• _The task_
Count up the lines holding "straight" in the material, then reply with only the number.

<<<<

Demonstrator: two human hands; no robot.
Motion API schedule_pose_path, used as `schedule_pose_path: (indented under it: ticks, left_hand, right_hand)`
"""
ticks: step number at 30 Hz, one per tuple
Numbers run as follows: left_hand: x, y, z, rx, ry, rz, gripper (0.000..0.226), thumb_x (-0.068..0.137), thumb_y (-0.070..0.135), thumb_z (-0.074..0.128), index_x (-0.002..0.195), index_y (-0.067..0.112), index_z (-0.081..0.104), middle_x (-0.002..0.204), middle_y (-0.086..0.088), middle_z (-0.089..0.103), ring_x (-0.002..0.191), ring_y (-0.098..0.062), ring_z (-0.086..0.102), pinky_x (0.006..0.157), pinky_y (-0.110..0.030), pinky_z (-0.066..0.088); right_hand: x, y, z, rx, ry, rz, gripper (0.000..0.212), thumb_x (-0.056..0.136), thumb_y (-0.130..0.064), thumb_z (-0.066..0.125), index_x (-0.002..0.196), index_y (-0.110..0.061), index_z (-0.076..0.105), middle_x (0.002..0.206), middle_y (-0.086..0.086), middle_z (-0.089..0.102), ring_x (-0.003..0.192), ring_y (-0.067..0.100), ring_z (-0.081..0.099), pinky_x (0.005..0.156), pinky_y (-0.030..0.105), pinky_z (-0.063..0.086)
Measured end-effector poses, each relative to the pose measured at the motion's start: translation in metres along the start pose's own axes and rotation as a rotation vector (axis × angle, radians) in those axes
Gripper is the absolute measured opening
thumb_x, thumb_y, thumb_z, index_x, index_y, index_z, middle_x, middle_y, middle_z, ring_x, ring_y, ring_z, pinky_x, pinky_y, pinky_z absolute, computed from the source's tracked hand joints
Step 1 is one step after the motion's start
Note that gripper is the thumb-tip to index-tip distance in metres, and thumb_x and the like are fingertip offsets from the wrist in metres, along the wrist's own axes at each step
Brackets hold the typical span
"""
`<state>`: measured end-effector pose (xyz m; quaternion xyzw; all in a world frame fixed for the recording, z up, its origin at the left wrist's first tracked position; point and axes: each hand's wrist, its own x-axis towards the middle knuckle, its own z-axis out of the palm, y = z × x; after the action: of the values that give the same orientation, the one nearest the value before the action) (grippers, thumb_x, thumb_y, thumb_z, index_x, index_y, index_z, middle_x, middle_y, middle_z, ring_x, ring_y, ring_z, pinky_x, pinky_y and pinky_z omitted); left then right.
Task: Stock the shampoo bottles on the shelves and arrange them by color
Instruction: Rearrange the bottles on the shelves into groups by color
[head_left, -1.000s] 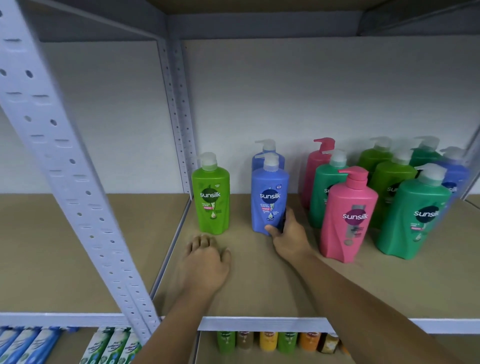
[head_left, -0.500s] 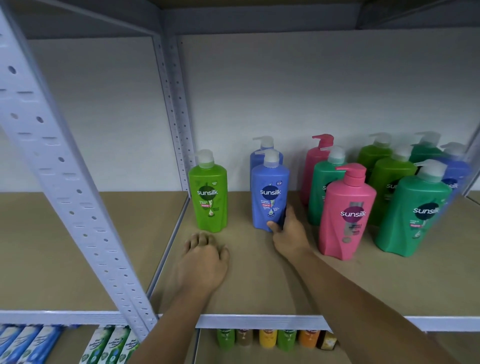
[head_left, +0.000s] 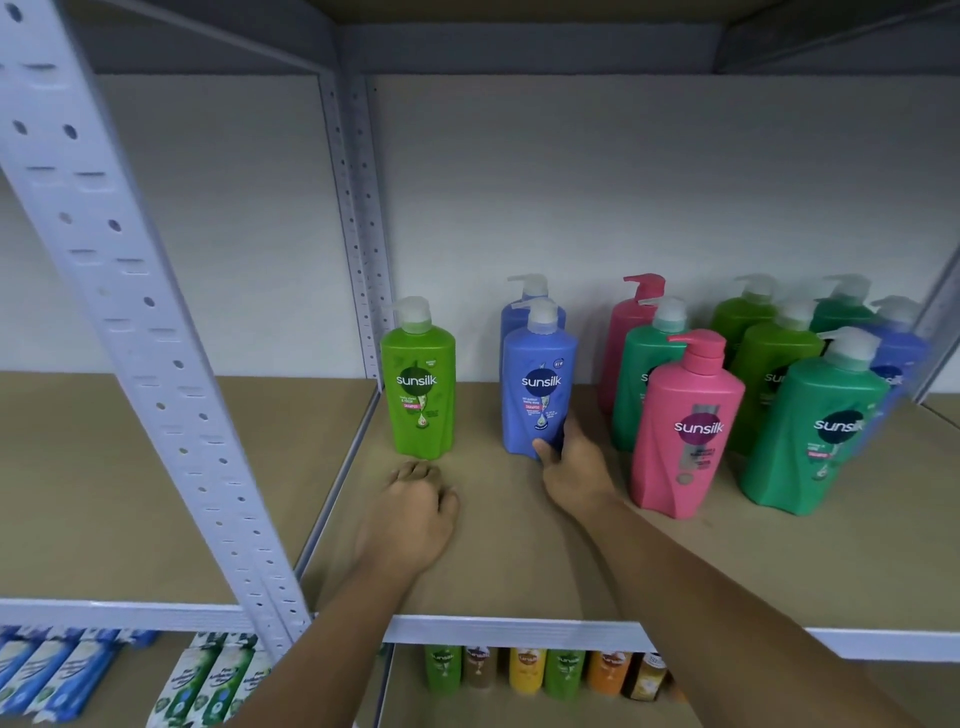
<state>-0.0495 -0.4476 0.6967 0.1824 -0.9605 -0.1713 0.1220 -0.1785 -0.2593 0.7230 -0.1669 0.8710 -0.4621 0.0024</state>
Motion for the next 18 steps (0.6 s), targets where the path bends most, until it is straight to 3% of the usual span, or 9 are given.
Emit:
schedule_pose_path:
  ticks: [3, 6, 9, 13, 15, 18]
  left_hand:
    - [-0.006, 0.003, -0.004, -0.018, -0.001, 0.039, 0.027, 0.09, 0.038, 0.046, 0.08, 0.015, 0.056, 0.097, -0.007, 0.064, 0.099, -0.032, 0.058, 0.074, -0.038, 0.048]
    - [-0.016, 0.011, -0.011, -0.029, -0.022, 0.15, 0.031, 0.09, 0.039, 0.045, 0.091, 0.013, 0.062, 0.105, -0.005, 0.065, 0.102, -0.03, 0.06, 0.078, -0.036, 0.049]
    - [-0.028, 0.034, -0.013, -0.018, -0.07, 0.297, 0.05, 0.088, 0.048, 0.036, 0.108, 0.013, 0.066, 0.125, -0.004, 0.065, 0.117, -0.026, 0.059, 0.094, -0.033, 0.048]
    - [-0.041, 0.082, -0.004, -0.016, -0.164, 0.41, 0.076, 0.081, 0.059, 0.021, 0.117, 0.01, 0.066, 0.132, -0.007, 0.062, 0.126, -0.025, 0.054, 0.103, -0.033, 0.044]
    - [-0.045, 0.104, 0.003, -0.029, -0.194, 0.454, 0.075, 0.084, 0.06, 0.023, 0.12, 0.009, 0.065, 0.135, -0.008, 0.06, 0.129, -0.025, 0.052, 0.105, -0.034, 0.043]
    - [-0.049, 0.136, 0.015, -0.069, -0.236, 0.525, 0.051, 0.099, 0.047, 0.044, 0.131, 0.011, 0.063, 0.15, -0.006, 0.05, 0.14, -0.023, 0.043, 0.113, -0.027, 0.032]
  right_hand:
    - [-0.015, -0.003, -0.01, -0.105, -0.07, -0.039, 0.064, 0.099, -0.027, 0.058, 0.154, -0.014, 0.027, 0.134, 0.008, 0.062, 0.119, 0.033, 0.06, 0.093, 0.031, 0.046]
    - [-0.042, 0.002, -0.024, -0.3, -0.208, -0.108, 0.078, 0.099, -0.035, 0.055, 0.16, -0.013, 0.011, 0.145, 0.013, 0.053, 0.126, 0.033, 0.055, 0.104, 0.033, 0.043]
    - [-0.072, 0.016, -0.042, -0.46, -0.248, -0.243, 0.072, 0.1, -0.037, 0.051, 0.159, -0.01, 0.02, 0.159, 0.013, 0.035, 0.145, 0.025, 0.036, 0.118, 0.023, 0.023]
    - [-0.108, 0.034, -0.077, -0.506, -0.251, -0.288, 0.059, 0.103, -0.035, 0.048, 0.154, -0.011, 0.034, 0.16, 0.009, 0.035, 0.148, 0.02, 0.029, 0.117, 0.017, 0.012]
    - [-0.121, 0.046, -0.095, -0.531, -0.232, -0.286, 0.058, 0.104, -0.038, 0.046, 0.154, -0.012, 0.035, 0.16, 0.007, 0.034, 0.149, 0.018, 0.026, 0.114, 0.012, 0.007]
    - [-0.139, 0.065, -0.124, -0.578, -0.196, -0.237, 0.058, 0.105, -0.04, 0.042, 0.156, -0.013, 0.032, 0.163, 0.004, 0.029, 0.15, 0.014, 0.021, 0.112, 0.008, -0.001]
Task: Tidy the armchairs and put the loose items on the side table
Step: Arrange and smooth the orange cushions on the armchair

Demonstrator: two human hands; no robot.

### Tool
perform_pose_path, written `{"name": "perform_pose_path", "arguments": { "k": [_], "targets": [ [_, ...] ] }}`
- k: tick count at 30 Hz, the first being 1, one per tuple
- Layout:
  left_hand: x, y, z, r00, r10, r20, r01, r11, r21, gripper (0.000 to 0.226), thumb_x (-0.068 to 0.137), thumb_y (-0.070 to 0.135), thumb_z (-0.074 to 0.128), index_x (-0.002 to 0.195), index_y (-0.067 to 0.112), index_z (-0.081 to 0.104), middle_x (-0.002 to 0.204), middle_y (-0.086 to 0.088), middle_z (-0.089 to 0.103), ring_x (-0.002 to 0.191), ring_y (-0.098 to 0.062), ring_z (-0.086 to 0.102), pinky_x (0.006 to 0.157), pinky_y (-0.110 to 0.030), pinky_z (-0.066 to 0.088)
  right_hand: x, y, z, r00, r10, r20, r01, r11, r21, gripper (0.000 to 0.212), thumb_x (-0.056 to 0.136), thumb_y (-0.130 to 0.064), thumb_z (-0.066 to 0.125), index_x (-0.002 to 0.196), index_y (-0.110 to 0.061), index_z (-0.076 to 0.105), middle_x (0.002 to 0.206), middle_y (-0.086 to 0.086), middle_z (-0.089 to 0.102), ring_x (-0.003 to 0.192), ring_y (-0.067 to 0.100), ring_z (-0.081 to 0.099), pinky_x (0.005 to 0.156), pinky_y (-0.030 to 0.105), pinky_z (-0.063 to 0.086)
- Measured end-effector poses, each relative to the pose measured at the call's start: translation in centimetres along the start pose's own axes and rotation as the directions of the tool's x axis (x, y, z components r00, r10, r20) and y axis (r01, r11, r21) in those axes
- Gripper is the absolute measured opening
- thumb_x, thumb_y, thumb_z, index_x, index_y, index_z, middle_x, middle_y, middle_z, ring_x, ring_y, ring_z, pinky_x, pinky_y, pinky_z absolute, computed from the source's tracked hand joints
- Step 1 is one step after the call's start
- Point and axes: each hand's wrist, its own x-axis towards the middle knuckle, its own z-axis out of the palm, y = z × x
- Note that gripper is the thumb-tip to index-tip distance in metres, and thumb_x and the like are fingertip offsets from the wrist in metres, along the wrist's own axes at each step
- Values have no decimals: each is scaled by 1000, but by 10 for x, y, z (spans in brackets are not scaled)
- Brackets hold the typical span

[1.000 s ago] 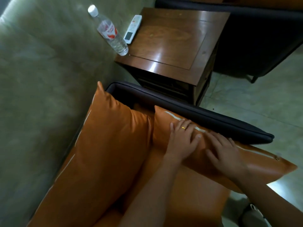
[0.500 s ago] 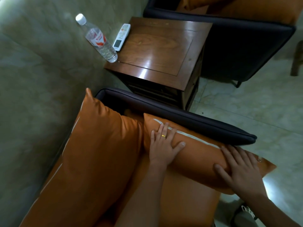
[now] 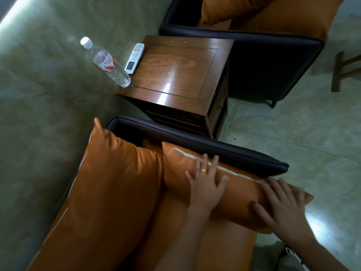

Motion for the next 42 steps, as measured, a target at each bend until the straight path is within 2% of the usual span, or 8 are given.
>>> {"name": "perform_pose_path", "arguments": {
  "k": [7, 13, 17, 24, 29, 33, 38, 42],
  "targets": [
    [-3, -11, 21, 987, 153, 40, -158, 967, 203, 56, 98, 58, 32, 152, 43, 28, 165, 10, 15, 154, -14, 0, 120, -60, -2, 14, -25, 25, 982, -189, 16, 189, 979, -76, 69, 96, -70, 13, 158, -40, 15, 165, -2, 24, 153, 24, 14, 120, 55, 9],
    [22, -86, -23, 999, 42, -33, -26, 922, 387, 68, 93, 70, 26, 154, 42, 22, 167, 6, 11, 154, -18, 5, 120, -57, 15, -2, 27, 18, 998, -56, 37, 60, 993, -97, 72, 95, -72, 20, 158, -36, 22, 166, 2, 22, 155, 29, 10, 121, 61, 6],
    [39, -104, -36, 997, -71, -39, 80, 938, 338, 72, 92, 74, 28, 155, 42, 17, 167, 5, 5, 154, -19, 0, 117, -60, 14, -16, 39, 15, 998, 64, 23, -65, 996, 59, 71, 95, -69, 20, 159, -39, 9, 169, -4, 1, 155, 20, -12, 121, 60, -2],
    [24, -66, -21, 932, -286, -221, 313, 944, 101, 66, 101, 57, 26, 158, 27, 15, 167, -8, 6, 153, -32, 4, 114, -67, 18, -21, 40, 14, 984, 135, -115, -58, 859, 509, 72, 94, -42, 63, 154, -16, 33, 168, 5, 3, 156, 26, 2, 122, 54, 22],
    [-19, 22, 33, 994, 97, -42, -88, 980, 180, 62, 99, 56, 32, 156, 36, 20, 165, -2, 18, 153, -25, 8, 113, -69, 8, -40, 61, 14, 937, 340, -77, -166, 628, 760, 71, 93, -37, 69, 152, -36, 28, 167, -12, -1, 154, 13, 10, 118, 49, 34],
    [-31, 66, 77, 972, 220, 79, -234, 937, 258, 61, 98, 63, 31, 155, 43, 20, 164, 1, 22, 153, -27, 8, 111, -70, -7, -46, 79, 15, 972, 231, 48, -144, 419, 897, 72, 97, -33, 64, 153, -50, 22, 161, -20, 24, 147, 14, 33, 112, 43, 44],
    [-14, 84, 84, 955, 296, 26, -294, 926, 237, 52, 103, 54, 27, 152, 40, 31, 148, 2, 46, 146, -22, 28, 116, -70, 2, -42, 70, 7, 984, 168, 52, -111, 364, 925, 72, 97, -25, 65, 157, -33, 25, 164, -10, 22, 149, 8, 25, 95, 1, 37],
    [-5, 72, 88, 922, 386, -3, -363, 869, 337, 49, 103, 51, 32, 148, 34, 43, 143, 2, 52, 140, -19, 38, 120, -58, 9, -31, 62, 2, 970, 238, 41, -127, 358, 925, 79, 95, -29, 67, 159, -30, 20, 168, -9, 8, 150, -2, 9, 104, 3, 29]
  ]
}}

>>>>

• _Response below_
2